§ **Task instructions**
Your answer must be the records below, given again exactly, with no pictures in it.

Entries taken from a collection:
========================

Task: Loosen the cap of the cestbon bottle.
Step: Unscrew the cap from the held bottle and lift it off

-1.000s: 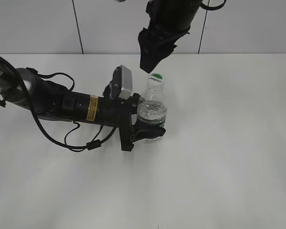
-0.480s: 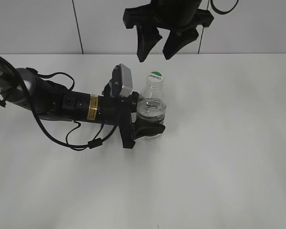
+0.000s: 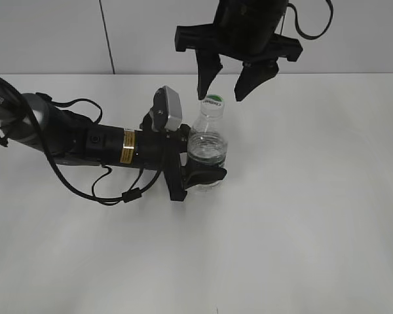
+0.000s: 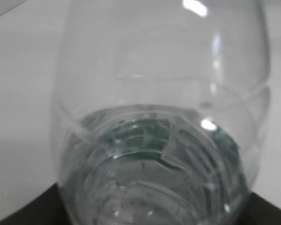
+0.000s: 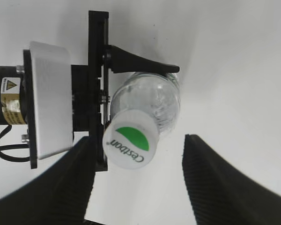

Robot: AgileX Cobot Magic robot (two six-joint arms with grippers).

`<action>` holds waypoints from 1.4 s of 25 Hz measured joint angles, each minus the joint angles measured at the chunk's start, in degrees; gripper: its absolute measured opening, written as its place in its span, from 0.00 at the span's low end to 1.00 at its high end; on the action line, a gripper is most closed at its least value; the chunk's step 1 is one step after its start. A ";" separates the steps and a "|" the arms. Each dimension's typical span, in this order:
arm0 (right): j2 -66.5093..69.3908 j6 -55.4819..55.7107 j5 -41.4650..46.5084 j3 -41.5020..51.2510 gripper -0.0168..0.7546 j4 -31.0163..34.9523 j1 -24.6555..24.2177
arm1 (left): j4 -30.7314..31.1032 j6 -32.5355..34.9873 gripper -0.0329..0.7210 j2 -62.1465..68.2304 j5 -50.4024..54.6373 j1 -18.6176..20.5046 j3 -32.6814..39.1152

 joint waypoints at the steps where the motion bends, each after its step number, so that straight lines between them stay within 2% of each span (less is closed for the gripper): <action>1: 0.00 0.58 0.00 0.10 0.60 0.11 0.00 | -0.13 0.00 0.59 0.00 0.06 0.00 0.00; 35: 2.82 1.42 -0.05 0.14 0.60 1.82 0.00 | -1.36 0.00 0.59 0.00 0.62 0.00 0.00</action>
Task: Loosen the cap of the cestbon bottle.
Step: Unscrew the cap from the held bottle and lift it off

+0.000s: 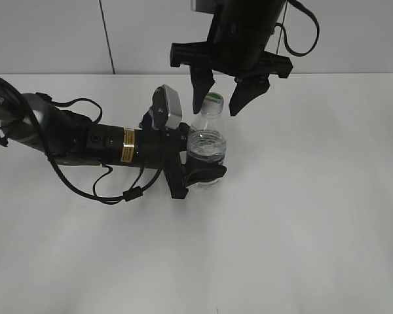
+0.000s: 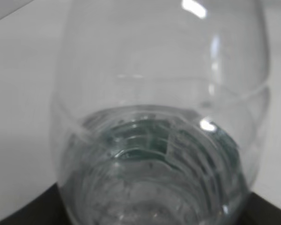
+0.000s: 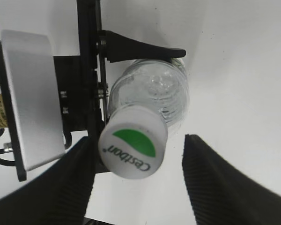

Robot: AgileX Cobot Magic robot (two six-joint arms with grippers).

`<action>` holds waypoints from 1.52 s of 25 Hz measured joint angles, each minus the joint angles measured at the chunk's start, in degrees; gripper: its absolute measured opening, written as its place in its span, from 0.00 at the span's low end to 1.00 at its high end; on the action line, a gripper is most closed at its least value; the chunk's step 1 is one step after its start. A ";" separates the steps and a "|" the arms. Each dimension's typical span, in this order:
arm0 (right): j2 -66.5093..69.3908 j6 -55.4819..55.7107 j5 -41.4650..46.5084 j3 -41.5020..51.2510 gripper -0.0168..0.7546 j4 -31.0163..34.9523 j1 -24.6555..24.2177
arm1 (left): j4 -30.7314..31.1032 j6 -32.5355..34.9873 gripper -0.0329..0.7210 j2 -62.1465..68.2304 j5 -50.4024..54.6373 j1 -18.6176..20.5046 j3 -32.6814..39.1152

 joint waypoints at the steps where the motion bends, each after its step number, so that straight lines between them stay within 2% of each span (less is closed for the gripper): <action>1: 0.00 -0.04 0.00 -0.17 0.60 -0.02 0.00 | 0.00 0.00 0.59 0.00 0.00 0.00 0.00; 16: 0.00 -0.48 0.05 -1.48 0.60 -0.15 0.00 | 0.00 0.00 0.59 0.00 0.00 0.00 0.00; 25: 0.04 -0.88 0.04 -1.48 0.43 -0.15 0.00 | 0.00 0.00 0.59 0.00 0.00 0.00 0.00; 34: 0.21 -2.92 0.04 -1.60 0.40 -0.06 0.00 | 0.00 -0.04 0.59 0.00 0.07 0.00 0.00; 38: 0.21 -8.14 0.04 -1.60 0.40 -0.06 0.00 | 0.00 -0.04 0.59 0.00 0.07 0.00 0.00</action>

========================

§ **Worked solution**
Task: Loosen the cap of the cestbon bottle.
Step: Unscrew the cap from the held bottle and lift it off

-1.000s: 
-0.480s: 
+0.000s: 
+0.000s: 
+0.000s: 

Robot: AgileX Cobot Magic robot (two six-joint arms with grippers).

`<action>` holds waypoints from 1.4 s of 25 Hz measured joint angles, each minus the joint angles measured at the chunk's start, in degrees; gripper: its absolute measured opening, written as its place in its span, from 0.00 at the span's low end to 1.00 at its high end; on the action line, a gripper is most closed at its least value; the chunk's step 1 is one step after its start. A ";" separates the steps and a "|" the arms. Each dimension's typical span, in this order:
arm0 (right): j2 -66.5093..69.3908 j6 -55.4819..55.7107 j5 -41.4650..46.5084 j3 -41.5020..51.2510 gripper -0.0168..0.7546 j4 -31.0163..34.9523 j1 -24.6555..24.2177
arm1 (left): j4 -30.7314..31.1032 j6 -32.5355..34.9873 gripper -0.0329..0.7210 j2 -62.1465..68.2304 j5 -50.4024..54.6373 j1 -18.6176..20.5046 j3 -32.6814..39.1152

 joint waypoints at the steps where the motion bends, each after its step number, so that straight lines between them stay within 2% of each span (less is closed for the gripper): <action>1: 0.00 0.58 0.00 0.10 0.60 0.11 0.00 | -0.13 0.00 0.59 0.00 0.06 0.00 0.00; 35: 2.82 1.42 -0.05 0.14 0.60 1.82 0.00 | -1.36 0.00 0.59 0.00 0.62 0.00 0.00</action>
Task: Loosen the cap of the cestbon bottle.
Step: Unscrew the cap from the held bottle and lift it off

+0.000s: 
+0.000s: 
+0.000s: 

Robot: AgileX Cobot Magic robot (two six-joint arms with grippers).

`<action>` holds waypoints from 1.52 s of 25 Hz measured joint angles, each minus the joint angles measured at the chunk's start, in degrees; gripper: its absolute measured opening, written as its place in its span, from 0.00 at the span's low end to 1.00 at its high end; on the action line, a gripper is most closed at its least value; the chunk's step 1 is one step after its start. A ";" separates the steps and a "|" the arms. Each dimension's typical span, in this order:
arm0 (right): j2 -66.5093..69.3908 j6 -55.4819..55.7107 j5 -41.4650..46.5084 j3 -41.5020..51.2510 gripper -0.0168..0.7546 j4 -31.0163..34.9523 j1 -24.6555..24.2177
arm1 (left): j4 -30.7314..31.1032 j6 -32.5355..34.9873 gripper -0.0329..0.7210 j2 -62.1465..68.2304 j5 -50.4024..54.6373 j1 -18.6176..20.5046 j3 -32.6814..39.1152

 joint waypoints at the steps where the motion bends, each after its step number, so that straight lines between them stay within 2% of each span (less is closed for the gripper): <action>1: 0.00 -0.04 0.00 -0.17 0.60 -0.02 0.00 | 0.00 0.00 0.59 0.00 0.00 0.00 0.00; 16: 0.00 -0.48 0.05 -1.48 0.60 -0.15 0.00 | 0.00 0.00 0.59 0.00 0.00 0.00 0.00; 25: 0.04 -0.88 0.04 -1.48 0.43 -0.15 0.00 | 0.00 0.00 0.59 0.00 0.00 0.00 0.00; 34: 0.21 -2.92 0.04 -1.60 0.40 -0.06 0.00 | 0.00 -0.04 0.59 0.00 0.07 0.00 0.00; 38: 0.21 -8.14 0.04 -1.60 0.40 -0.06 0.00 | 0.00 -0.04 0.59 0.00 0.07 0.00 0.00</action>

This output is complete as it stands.